Note that PCSX2 itself does use timed mutexes and semaphores on the Main/UI thread. This feature is indended as a last resort for when bad multithreaded coding practices have resulted in long delays or deadlocks, and should not be relied upon. I may remove them in the future, or replace them with concrete assertion failures.

Aggressive vs. Passive Threading

Aggressive threading uses spins (tight loops) to monitor changes made by other threads.

Passive threading uses mutexes and semaphores (aka wait objects or signals) to sleep until other threads have made their changes.
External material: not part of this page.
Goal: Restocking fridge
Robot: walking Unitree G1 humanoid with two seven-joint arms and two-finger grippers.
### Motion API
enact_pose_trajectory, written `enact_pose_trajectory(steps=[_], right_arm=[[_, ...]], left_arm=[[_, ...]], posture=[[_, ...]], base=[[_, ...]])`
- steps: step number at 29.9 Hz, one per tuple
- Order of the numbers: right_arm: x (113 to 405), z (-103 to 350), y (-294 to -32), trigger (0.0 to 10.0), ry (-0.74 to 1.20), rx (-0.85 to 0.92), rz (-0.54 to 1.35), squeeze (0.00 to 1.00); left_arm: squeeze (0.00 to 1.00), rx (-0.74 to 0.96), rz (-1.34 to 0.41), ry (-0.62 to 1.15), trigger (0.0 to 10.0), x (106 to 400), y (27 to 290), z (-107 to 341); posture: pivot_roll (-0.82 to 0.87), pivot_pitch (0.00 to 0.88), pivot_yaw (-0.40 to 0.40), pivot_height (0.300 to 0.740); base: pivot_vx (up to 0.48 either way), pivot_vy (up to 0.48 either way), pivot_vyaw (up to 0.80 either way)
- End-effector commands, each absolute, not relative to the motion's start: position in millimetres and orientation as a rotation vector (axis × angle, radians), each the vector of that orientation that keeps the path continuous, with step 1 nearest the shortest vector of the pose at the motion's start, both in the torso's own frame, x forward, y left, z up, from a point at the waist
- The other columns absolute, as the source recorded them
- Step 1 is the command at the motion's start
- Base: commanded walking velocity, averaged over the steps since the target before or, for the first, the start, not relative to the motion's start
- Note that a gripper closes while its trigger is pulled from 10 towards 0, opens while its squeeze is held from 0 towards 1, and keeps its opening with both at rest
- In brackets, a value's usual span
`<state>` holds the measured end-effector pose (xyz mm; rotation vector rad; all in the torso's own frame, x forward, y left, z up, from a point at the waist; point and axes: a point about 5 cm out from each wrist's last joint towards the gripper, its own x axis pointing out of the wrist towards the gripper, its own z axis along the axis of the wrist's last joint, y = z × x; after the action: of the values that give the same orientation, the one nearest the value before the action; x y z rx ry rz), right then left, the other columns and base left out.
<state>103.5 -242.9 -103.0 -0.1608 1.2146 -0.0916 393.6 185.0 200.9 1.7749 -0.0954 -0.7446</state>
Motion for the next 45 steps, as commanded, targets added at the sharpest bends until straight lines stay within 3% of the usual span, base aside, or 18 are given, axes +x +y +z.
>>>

Aggressive threading is simple and generally quite popular until fairly recently. Unfortunately, Intel and AMD CPUs are now designed in such a way that they operate much more efficiently with passive threading. Passive threading reduces CPU context switches and heat generation, and allows for better thread scheduling by the Operating System. Furthermore, aggressive threading has to be tailored specifically to the number of CPU cores available on the host system, while passive threading typically plays nicely on a varity of CPU configurations. Aggressive threading models designed for 4 core CPUs will run exceptionally poorly on 2-core CPUs, for example.

Aggressive threading typically consumes 90-100% of all system resources -- starving out any and all other system processes. In modern computing this is unacceptable. Windows Vista and Windows 7, for example, run multiple kernel-level sub-schedulers for threadpools and window display/Aero. Furthermore, they automatically use threading to improve the responsiveness of the user interface, and performance of other kernel, audio, and Window/GPU activity. Aggressive spins in apps like PCSX2 would starve these out and result in a general loss of GUI performance and responsiveness.

Thus, PCSX2 is coded exclusively using passive threading techniques. Any code submissions that use spin waits will need to be re-coded using proper thread signaling.